Abschleppkosten erheben, wenn Fahrer plötzlich erkrankt?
Befreit eine plötzliche Erkrankung vom Zahlen der Kosten für das Abschleppen eines Fahrzeugs, wenn dieses wegen der Erkrankung im Halteverbot abgestellt wurde? Diese Frage musste das VG München (Urteil vom 18.11.2016, Az. M 7 K 16.4060) beantworten.
KfZ wegen Schmerzen im Halteverbot abgestellt
Der Halter eines Kfz war am 5. September 2016 mit seinem Fahrzeug unterwegs, als er plötzlich starke Schmerzen im Unterbauch verspürte. Er hielt sofort an, stellte sein Kfz im eingeschränkten Halteverbot (Zeichen 286 StVO mit Richtungspfeilen und Zusatzzeichen nach Anlage StVO lfd. Nr. 63.1) ab, rief ein Taxi und ließ sich von diesem in ein Krankenhaus bringen. Dort wurde er stationär aufgenommen und am Blinddarm operiert.
Das im absoluten Halteverbot abgestellte Fahrzeug fiel am 7. September 2016 einer Polizeistreife auf. Vier Stunden später stand das Kfz immer noch am gleichen Ort. Die Polizisten riefen einen Abschleppdienst herbei, der das Fahrzeug entfernte.
Das Polizeipräsidium forderte vom Halter mit Leistungsbescheid 308 EUR, gegen den der Halter klagte.
So lautet die Entscheidung des Gerichts
Voraussetzung für Kostenerhebung
Die Kostenerhebung setzt voraus, dass die Polizei anstelle des Verantwortlichen eine Sache sichergestellt bzw. eine Maßnahme unmittelbar ausgeführt hat und die abgerechneten Kosten dafür angefallen sind. Außerdem muss die zugrunde liegende Maßnahme im maßgeblichen Zeitpunkt des polizeilichen Einschreitens rechtmäßig sein (Art. 28 Abs. 3 Satz 1 bzw. Art. 9 Abs. 2, Art. 76 Polizeiaufgabengesetz – PAG Bayern bzw. entsprechende landesrechtliche Regelung).
Nach Art. 25 Nr. 1 PAG kann die Polizei zur Abwehr einer gegenwärtigen Gefahr eine Sache sicherstellen. Hierzu zählen bereits eingetretene und andauernde Störungen wie Verkehrsordnungswidrigkeiten, vorliegend § 24 StVG i.V.m. § 49 Abs. 3 Nr. 4, § 41 Abs. 1 StVO i.V.m. Anlage lfd. Nr. 63 und 63.1.
Das abgeschleppte Fahrzeug stand seit mehr als 24 Stunden in einer eingeschränkten Halteverbotszone, in der das Halten auf drei Minuten beschränkt und nur zum Ein- oder Aussteigen bzw. Be- und Entladen gestattet ist.
Da der Zweck der Sicherstellung, das aus dem Parkverbot resultierende sofort vollziehbare Wegfahrgebot durchzusetzen, durch Inanspruchnahme des Halters nicht rechtzeitig erreicht werden konnte, lagen die Voraussetzungen des Art. 9 Abs. 1 Satz 1 PAG für die unmittelbare Ausführung der Maßnahme vor.
Gefahrabwehrmaßnahme setzt kein Verschulden voraus
Die Rechtmäßigkeit der zugrunde liegenden Gefahrabwehrmaßnahme setzt kein Verschulden voraus, sondern knüpft an die polizeirechtliche Verantwortlichkeit an.
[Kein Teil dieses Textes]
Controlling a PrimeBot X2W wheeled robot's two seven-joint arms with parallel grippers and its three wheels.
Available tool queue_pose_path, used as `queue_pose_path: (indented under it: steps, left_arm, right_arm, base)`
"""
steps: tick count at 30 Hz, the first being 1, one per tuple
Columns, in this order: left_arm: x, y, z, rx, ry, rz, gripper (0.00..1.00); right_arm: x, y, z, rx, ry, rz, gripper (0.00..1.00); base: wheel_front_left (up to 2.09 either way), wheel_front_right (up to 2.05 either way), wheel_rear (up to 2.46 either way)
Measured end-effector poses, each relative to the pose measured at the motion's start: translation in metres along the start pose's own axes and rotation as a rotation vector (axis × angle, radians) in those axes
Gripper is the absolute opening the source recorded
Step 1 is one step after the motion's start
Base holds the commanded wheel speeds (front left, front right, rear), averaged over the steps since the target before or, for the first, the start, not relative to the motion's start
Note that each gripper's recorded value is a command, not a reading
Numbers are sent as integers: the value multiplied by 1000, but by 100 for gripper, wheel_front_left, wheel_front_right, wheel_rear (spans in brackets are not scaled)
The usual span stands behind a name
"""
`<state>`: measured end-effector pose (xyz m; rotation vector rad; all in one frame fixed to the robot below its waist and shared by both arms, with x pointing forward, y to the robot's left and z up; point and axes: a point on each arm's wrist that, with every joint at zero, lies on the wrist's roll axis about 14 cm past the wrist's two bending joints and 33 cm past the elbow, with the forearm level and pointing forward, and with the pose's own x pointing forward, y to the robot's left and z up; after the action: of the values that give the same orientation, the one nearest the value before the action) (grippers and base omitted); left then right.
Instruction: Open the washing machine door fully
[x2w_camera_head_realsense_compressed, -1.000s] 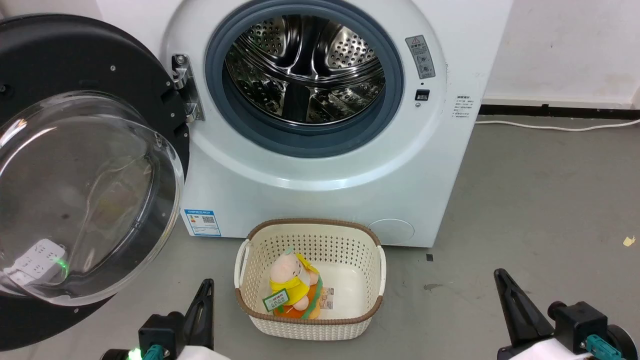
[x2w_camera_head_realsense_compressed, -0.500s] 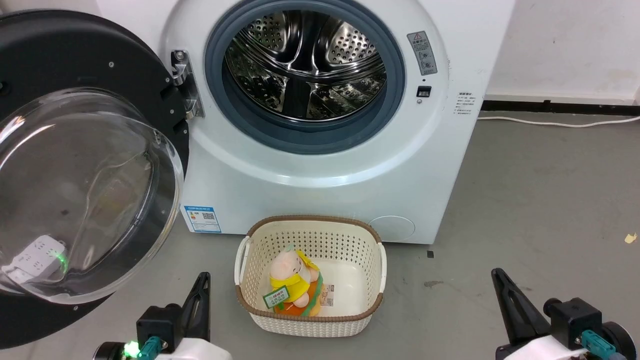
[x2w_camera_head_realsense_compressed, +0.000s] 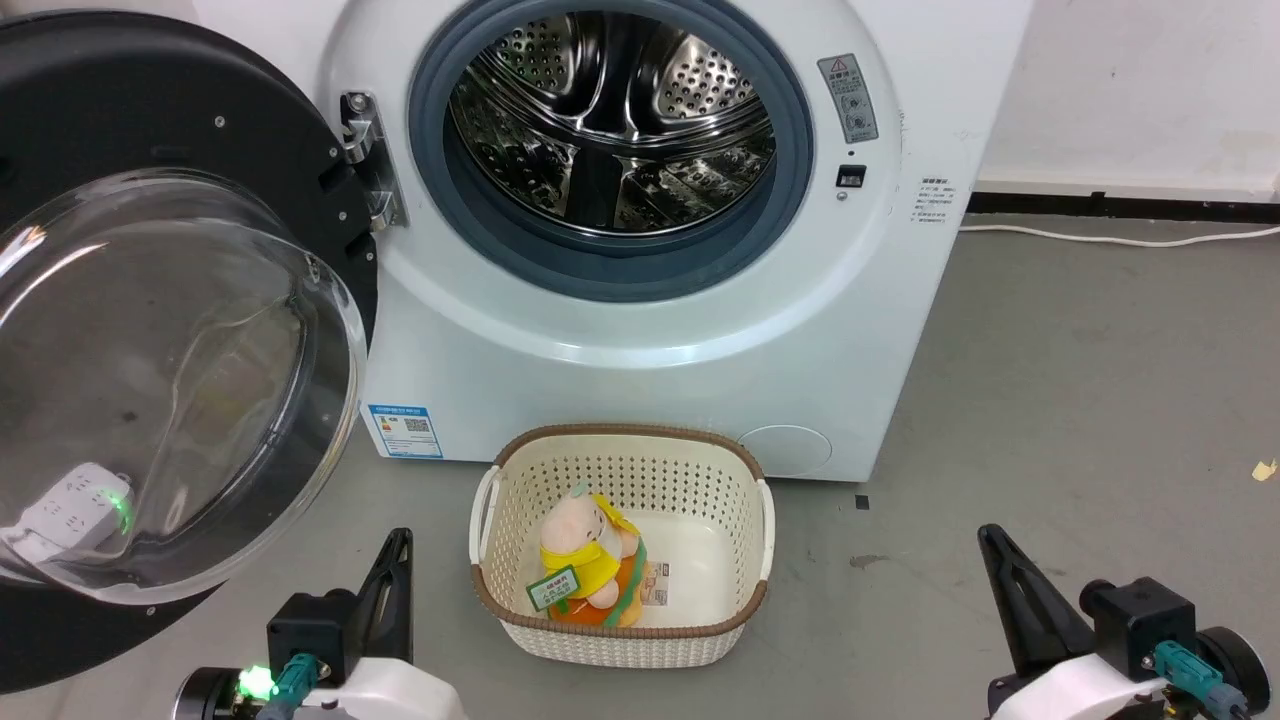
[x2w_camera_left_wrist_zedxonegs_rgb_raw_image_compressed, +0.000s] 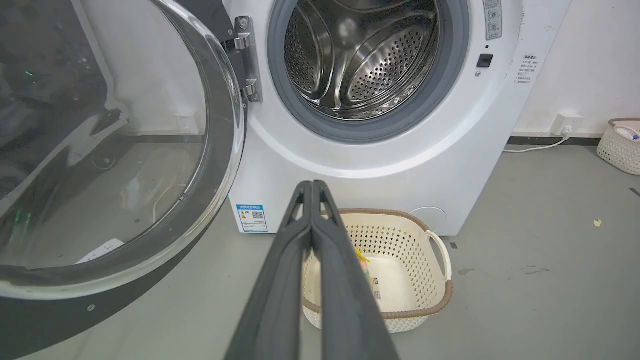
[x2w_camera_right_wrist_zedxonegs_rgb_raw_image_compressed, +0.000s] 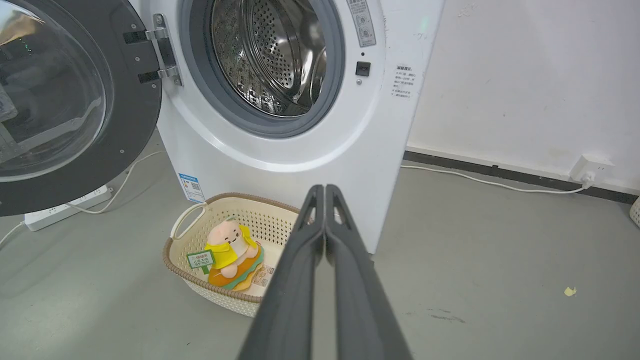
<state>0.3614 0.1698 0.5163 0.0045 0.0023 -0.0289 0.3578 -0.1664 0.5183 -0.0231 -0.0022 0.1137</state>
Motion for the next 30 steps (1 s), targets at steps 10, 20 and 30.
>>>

Diese lag beim Halter des Kfz.
Hier ist zu berücksichtigen, dass der Halter bei Verlassen seines Fahrzeugs weder einen Hinweis auf den Grund für dessen verbotswidriges Abstellen und seine Erreichbarkeit gegeben noch vom Krankenhaus aus für eine Entfernung des Fahrzeugs durch einen Dritten gesorgt hat.
Kostenerhebung
Dann prüfte das Gericht die Verhältnismäßigkeit der Kostenerhebung vor dem Hintergrund der plötzlichen Erkrankung des Halters und entschied: Ebenso wie die Gefahrabwehrmaßnahme setzt auch die Kostenerhebung für die unmittelbare Ausführung und die Verwahrung nach Sicherstellung kein Verschulden voraus, sondern die polizeirechtliche Verantwortlichkeit. Diese lag ebenfalls beim Halter.
Ergebnis
Die auf Art. 25 Nr. 1, Art. 9 Abs. 1 Satz 1 PAG gestützte Abschleppanordnung war rechtmäßig. Das gilt auch für den Leistungsbescheid.